The thing is, see, you've got to understand snake handlers. You've got to know them. And no, I'm not talking about those rag heads with their flutes and wicker baskets. I'm talking about evangelicals. Pentecostals. My mother and her goddamn church.
She used to take me out there a lot, back when I was little and not getting in trouble all the time at school. Back before I hit seventh grade, which is when Henry Norris handed me my first joint behind the bleachers at the homecoming game. The church was never much to look at, just two trailers pushed back to back on blocks out in the desert with an altar that was nothing more than a card table covered with a torn strip of gray cloth. Behind it hung a handmade wooden cross, maybe four feet high, with that passage from Mark carved into its crossbar: They shall take up serpents; and if they drink any deadly thing, it shall not hurt them. There can't be more than forty people in the whole congregation. Mom took over the women's side a couple years ago. She would have led the whole damn thing if women were allowed.
My dad was a big man in the church. He was a prophet, they said, a man who'd wandered alone into the desert at nineteen and came back a year later, scorched and starving and full of visions. He died when I was just a baby, though. I don't remember him at all. Mom told me that he was proof even the most holy could be touched by sin. She said he'd given into vile temptations, drinking and gambling and more, and that they had led to his undoing. A tragedy, a great fall like that of Adam himself. I believed that story for a long time.
Most of the time when Mom took me to church, I'd just stand in back with the other kids and watch. I never liked going much, but I did like that Mom got nicer on the days she took me.
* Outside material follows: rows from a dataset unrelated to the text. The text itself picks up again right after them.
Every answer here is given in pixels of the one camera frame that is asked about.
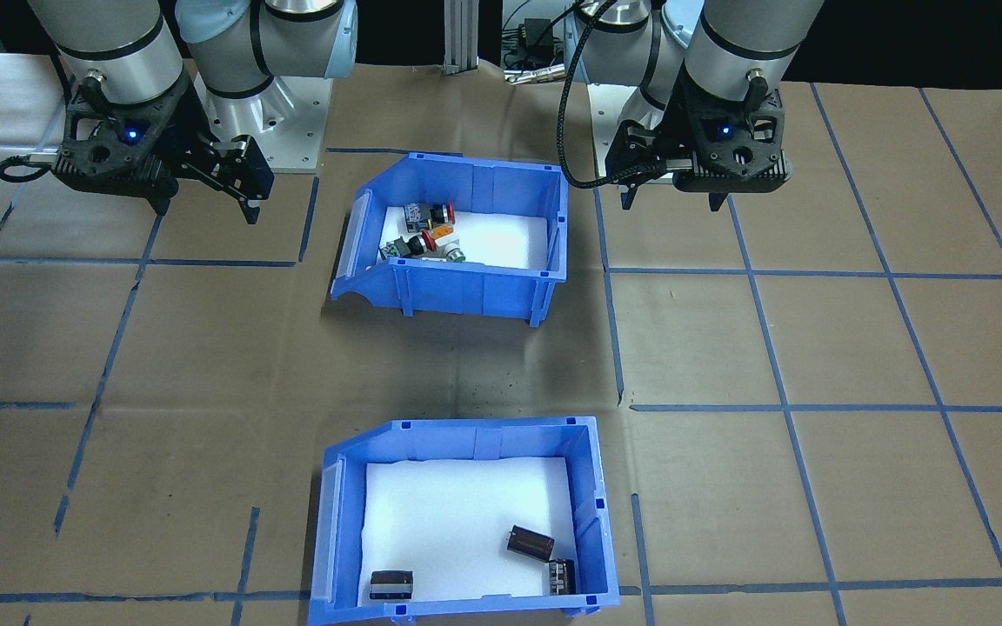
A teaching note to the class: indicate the blue bin with push buttons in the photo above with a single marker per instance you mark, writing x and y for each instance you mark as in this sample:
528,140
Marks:
466,291

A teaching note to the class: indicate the blue bin with capacitors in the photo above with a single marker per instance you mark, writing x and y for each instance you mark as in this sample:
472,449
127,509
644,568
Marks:
466,613

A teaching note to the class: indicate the pile of push-button switches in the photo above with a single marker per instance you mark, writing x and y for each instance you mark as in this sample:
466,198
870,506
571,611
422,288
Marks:
510,239

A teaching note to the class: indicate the red button black body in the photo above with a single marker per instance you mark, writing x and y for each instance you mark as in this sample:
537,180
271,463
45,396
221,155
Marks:
405,248

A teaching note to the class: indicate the red mushroom button grey block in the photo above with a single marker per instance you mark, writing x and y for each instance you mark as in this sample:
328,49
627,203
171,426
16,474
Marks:
427,213

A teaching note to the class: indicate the silver metal plug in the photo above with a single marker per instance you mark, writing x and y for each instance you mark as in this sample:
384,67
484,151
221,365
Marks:
536,76

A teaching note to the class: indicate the black power adapter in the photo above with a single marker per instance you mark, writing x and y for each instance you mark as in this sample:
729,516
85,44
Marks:
534,35

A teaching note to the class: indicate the dark brown cylindrical capacitor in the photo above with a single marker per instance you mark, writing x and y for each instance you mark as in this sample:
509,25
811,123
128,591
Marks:
531,543

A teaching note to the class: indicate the black relay block right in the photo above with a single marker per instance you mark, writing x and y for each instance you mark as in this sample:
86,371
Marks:
562,576

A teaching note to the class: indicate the white foam liner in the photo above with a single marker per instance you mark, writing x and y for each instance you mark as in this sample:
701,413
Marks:
449,522

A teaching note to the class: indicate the black cylindrical capacitor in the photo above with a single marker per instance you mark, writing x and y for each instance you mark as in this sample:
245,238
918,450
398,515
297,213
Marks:
390,584

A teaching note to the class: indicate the black ribbed wrist camera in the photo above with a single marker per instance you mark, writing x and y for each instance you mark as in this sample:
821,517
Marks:
118,181
731,178

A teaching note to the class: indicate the white square base plate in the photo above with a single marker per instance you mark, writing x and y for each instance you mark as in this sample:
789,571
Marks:
605,109
305,122

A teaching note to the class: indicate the orange block silver switch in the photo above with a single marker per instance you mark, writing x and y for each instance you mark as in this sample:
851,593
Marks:
442,233

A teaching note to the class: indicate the upright aluminium profile post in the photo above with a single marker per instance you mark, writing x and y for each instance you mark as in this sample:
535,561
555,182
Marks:
462,35

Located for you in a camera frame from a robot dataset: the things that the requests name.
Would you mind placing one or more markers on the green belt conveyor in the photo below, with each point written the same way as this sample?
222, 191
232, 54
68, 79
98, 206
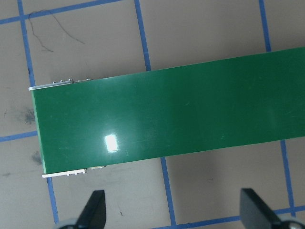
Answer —
166, 114

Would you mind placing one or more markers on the thin black thread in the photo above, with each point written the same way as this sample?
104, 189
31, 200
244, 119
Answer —
32, 32

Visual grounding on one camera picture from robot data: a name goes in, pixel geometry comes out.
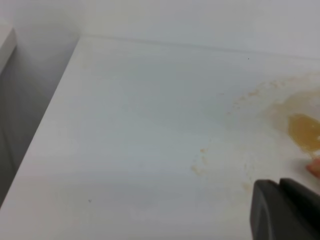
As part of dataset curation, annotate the pink brown wiping rag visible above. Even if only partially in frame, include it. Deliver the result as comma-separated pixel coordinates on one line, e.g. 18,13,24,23
306,157,320,179

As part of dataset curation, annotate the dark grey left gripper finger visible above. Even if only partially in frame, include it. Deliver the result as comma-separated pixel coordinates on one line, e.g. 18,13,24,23
251,178,320,240

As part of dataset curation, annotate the yellow brown coffee puddle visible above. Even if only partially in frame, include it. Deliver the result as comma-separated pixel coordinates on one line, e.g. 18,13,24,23
288,114,320,153

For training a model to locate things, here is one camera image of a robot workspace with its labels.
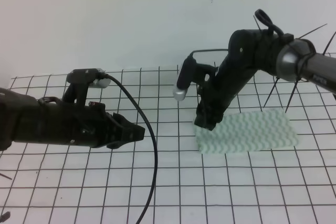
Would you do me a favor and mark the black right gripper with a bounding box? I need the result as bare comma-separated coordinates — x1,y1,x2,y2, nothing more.
193,62,259,132

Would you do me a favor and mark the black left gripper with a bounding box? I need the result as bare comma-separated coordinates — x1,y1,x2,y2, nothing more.
37,69,145,148

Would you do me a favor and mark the green wavy-striped towel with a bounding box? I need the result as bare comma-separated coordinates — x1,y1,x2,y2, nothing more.
194,109,299,154

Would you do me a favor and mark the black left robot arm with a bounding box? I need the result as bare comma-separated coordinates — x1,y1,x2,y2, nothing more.
1,69,145,151

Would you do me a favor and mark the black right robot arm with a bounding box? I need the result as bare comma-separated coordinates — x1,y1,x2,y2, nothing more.
194,30,335,131

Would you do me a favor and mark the white grid-pattern tablecloth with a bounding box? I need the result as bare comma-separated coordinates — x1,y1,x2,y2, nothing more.
1,67,335,223

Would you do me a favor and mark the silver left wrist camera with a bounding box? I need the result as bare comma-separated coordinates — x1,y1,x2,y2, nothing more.
89,68,111,89

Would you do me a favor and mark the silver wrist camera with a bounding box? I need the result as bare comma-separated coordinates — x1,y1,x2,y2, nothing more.
173,55,197,101
89,68,111,89

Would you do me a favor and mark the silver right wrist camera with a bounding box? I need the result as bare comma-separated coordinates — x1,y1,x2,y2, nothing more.
173,55,197,101

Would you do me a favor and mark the black right camera cable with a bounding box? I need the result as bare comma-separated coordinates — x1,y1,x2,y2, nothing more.
187,8,284,61

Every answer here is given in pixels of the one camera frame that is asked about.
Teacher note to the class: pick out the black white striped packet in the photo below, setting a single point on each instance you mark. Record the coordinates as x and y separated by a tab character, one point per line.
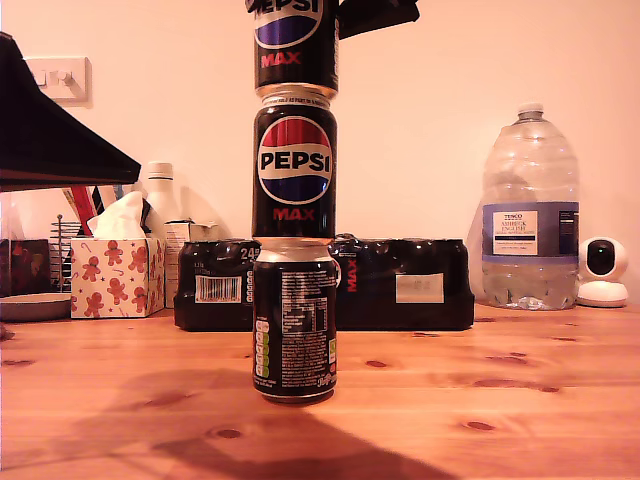
103	197

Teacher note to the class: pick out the gingerbread print tissue box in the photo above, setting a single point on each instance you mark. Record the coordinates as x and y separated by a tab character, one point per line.
116	280

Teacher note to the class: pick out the large clear water bottle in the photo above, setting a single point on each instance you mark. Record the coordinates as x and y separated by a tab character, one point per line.
531	230

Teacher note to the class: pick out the small white carton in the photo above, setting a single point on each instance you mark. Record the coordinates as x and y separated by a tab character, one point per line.
174	250

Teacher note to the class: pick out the white paper tissue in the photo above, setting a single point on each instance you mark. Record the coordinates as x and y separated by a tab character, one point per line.
119	220

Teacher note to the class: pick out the white plastic bottle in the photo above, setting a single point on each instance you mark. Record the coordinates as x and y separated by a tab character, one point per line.
161	200

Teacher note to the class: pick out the black shrink-wrapped Pepsi multipack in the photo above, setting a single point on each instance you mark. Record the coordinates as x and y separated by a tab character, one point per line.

She was always yelling at me for little things and calling me a sinner when I screwed something up, but all that changed on church days. She'd comb my hair and make me wash my hands twice, and the whole trip out we'd sing hymns. When I turned eleven, just before her car died, she told me that someday I'd take over as lead pastor, that I would be a great man in God's eyes. Like my father, before he fell from grace.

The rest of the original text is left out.